さらに、IWJは「除染、モニタリング、健康について、協議・協力するという覚え書きが、本日、IAEAと福島県の間でとり交わされた。先日、規制委員会での健康管理のあり方に関する検討チームの席上で、木田福島医師会副会長が、国連人権理事会の特別報告官アナンダ・グローバー氏の勧告のことを話した。その件について知っているか」と尋ねた。「ドラフトは読んだ」と答えた森本氏に、さらにIWJは「本日午前中に、外務省を通して、市民団体の要請文がIAEAの報道官に手渡された。内容はグローバー氏の勧告と同様、『県側と住民との意見の不一致が見受けられ、住民の意見が反映されていない。もっと勘案して欲しい』というものだが、承知しているか」と重ねて問いかけた。森本氏は「今こちらに来たばかりで自分は知らない。ただ、外務省ではそれらの情報は共有しているとは思う」とした。
福島県の県民健康管理調査の件などについても質問が出たが、本会議とは趣旨が異なるとして、規制庁は回答しなかった。IWJが「IAEAと健康についての話し合いはあったか」と尋ねると、森本氏は「個別にはなかったが、IAEAとして包括的な調査をするにあたっての意見はでた」と答え、山形課長が「IAEAの中で、2013年1月に除染とエリミネーション(除去)に関しての専門家会合を開催する、という話はあった」と補足した。

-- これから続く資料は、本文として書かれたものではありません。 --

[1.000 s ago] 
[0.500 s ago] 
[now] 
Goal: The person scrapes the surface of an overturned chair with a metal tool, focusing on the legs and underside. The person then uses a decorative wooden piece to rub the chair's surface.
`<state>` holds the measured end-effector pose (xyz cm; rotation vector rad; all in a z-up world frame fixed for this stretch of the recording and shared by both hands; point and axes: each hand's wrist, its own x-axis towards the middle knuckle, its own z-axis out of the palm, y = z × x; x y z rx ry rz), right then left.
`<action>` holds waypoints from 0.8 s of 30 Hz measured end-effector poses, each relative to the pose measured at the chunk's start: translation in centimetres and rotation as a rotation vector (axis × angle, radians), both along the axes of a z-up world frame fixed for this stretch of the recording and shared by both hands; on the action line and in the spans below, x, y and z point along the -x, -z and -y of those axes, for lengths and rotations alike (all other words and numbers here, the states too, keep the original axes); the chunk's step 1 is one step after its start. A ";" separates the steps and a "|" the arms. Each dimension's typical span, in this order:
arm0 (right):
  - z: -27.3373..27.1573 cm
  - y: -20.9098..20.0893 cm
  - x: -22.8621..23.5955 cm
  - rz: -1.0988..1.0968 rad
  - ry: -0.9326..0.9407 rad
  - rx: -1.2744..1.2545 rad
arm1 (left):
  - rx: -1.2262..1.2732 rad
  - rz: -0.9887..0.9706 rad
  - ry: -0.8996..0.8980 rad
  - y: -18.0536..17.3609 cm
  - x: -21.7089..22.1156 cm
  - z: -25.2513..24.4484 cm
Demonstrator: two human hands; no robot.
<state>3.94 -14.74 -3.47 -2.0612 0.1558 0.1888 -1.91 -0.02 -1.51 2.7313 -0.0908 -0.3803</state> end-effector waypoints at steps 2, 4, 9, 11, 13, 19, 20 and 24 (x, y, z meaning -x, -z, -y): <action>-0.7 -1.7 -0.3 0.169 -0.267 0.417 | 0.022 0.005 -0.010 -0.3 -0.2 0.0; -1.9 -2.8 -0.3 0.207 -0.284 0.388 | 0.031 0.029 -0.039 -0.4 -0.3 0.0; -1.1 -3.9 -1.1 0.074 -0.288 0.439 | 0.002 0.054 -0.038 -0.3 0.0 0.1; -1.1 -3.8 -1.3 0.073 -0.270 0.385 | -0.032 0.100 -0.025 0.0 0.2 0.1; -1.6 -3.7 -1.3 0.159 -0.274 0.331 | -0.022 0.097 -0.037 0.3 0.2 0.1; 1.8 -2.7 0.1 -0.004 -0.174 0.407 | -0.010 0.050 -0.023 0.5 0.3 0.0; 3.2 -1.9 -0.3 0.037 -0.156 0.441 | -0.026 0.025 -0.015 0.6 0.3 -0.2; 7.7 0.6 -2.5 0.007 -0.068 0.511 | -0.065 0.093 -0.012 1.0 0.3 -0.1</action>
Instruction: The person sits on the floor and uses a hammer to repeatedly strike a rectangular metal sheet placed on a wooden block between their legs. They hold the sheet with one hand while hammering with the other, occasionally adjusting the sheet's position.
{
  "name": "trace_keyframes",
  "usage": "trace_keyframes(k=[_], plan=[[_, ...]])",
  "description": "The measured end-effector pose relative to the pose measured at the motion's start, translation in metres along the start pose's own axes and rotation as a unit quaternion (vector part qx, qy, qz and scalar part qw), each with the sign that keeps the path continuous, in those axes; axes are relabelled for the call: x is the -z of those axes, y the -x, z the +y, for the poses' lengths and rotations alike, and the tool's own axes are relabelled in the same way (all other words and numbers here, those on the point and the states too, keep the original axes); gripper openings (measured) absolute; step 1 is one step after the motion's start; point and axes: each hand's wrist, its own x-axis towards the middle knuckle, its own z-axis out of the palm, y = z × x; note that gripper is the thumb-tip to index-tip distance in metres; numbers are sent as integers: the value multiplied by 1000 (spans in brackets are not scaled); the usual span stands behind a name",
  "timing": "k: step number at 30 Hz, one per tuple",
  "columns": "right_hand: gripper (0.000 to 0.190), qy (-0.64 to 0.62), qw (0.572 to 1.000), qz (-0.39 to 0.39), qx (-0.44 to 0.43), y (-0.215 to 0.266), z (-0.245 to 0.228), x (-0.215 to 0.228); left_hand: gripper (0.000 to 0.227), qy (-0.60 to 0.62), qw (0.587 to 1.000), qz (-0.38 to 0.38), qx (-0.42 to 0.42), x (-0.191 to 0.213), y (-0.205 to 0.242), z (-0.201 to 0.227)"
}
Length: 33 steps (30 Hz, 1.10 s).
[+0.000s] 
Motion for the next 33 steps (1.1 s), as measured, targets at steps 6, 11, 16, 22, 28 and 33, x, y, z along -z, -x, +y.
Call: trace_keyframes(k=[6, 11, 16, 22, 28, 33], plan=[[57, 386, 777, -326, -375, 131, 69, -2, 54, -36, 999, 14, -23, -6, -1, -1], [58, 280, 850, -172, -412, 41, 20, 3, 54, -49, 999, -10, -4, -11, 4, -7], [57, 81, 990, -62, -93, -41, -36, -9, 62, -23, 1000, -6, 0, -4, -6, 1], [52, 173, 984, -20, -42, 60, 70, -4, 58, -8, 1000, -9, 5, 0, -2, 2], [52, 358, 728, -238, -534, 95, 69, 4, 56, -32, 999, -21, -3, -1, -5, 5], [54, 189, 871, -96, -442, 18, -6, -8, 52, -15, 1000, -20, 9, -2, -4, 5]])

最後に、「IAEAは原子力を開発推進する機関。かつて、日本の原子力安全・保安院と資源エネルギー庁が一緒だったことと似ているが、今後、原子力規制庁としては、どう対応するのか」と質問があった。山形課長が「IAEAは国連の組織のひとつ。日本政府の中に、エネ庁と規制委員会がある、というような感覚だ。彼らが言うには、『IAEAはインスペクター(検査)機関ではない。知識や情報を共有し、学ぶためにあるレビュー(評価)機関』とのことだ」と答えた。